En mai, La Poste débarque donc dans le mobile et d’ici le début de l’année prochaine, Free Mobile y fera également son entrée. En réponse, Orange, SFR et Bouygues Télécom modernisent leurs boutiques mais Free n’a pas l’intention d’investir massivement dans un réseau de distribution. Le fournisseur d’accès devrait se contenter d’ouvrir à minima quelques boutiques.

 
A contrario, les opérateurs mobiles historiques estiment que le réseau de distribution de La Poste est un atout de taille, un enjeu clé, aussi important que l’innovation ou la guerre des prix. En effet, 60% des ventes de téléphonie mobile en France sont réalisées dans les boutiques des trois grands opérateurs.
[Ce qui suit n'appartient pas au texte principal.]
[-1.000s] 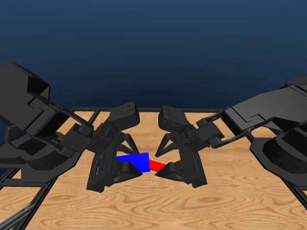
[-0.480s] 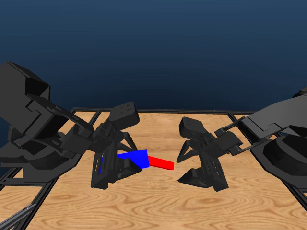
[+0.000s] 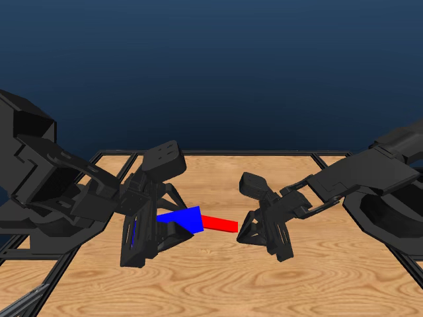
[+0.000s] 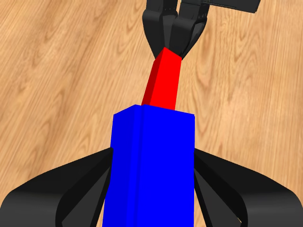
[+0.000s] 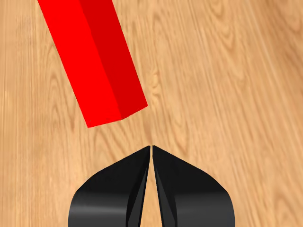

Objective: Insert peg into socket

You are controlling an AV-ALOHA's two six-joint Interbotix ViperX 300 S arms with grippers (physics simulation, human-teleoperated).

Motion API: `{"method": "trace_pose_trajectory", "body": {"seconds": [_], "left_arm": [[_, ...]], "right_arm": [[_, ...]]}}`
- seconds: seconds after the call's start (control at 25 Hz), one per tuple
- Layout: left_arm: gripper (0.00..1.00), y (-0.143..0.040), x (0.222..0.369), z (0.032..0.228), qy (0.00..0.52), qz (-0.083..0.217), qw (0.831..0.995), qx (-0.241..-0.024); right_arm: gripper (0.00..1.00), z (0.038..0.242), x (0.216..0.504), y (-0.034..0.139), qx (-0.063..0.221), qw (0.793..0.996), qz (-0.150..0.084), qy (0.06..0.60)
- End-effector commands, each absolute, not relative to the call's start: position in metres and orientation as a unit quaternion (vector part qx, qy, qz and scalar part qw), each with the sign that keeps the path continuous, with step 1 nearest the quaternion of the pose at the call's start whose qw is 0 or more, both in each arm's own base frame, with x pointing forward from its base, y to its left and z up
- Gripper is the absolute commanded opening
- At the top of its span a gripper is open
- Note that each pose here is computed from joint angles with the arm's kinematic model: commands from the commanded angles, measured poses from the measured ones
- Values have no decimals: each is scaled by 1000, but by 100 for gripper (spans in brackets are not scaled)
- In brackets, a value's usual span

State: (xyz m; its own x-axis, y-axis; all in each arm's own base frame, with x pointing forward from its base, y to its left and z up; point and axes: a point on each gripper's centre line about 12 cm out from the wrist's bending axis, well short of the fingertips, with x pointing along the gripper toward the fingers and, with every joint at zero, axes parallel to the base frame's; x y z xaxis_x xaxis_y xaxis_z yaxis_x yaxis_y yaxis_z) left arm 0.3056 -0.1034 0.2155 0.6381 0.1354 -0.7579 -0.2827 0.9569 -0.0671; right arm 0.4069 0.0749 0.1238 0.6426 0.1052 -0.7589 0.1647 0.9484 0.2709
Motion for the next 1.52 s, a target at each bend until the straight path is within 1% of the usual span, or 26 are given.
{"method": "trace_pose_trajectory", "body": {"seconds": [0.04,0.24,0.36,0.44,0.48,0.52,0.6,0.64,0.68,0.72,0.76,0.88,0.92,0.96,1.0,1.08,1.12,1.16,1.2,1.24,1.28,1.36,1.4,1.44,1.48,1.52], "left_arm": [[0,-108,312,239,381,108,912,-104],[0,-109,312,227,394,115,907,-92],[0,-109,314,231,389,113,909,-100],[0,-107,313,220,397,114,906,-98],[0,-108,314,222,396,113,906,-100],[0,-112,314,222,396,106,907,-99],[0,-107,316,219,401,115,903,-105],[0,-111,316,222,395,100,907,-103],[0,-111,318,229,389,103,909,-112],[0,-108,316,215,406,111,902,-99],[0,-106,316,211,410,114,899,-104],[0,-112,318,219,408,104,902,-99],[0,-114,320,229,394,97,908,-107],[0,-109,315,220,406,105,901,-109],[0,-111,318,217,403,99,904,-102],[0,-115,320,229,399,99,906,-101],[0,-112,318,216,411,102,901,-94],[0,-112,319,219,403,97,905,-100],[0,-115,316,211,417,98,899,-88],[0,-115,317,220,408,98,902,-100],[0,-115,316,221,408,97,902,-101],[0,-116,312,214,417,96,899,-92],[0,-119,311,219,416,101,899,-91],[0,-114,311,213,416,102,898,-100],[0,-111,310,225,404,86,905,-104],[0,-112,312,212,419,106,897,-95]], "right_arm": [[0,162,433,82,150,927,20,343],[0,181,450,88,119,940,40,318],[0,197,457,93,106,945,49,306],[0,208,462,96,100,948,54,297],[0,202,462,96,96,945,52,307],[0,205,465,98,93,947,55,303],[0,209,471,99,91,949,57,297],[0,210,475,101,90,950,59,293],[0,210,479,103,89,950,61,292],[0,207,481,104,86,950,61,295],[0,208,486,106,84,950,62,293],[0,198,499,106,86,948,59,300],[0,194,503,105,86,948,57,302],[0,194,508,106,89,948,57,300],[0,188,513,107,89,947,56,304],[0,183,524,111,88,947,58,305],[0,179,529,113,88,946,58,306],[0,174,532,112,85,944,56,314],[0,172,533,112,85,942,55,319],[0,168,532,110,87,941,53,323],[0,169,532,111,88,941,53,322],[0,165,525,108,91,938,49,331],[0,165,522,107,92,937,48,334],[0,163,518,105,94,935,46,339],[0,162,513,102,96,933,43,343],[0,159,506,100,99,931,40,349]]}}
« Pour preuve, Free, qui n’a pas de magasins, a commencé a perdre des parts de marché sur l’ADSL quand SFR s’est mis à distribuer la Neufbox dans son réseau de boutiques et quand Bouygues Telecom a vendu sa Bbox dans ses boutiques » explique un analyste du marché. 

 
Si 6 nouvelles boutiques vont voir rapidement le jour, Free ne remet pas en cause son modèle de distribution via internet beaucoup moins coûteux. Dernièrement, Xavier Niel a confirmé une baisse des prix significative pour ses forfaits Free Mobile. Avec un coût de distribution physique estimé à 100€ par abonnement, on comprend pourquoi Free préfère la dématérialisation.
Pour l’instant, Free se contente de tester le marché et pourrait, si nécessaire racheter un réseau de distribution susceptible d’être cédé comme celui d’Avenir Télécom ou celui de la Comareg.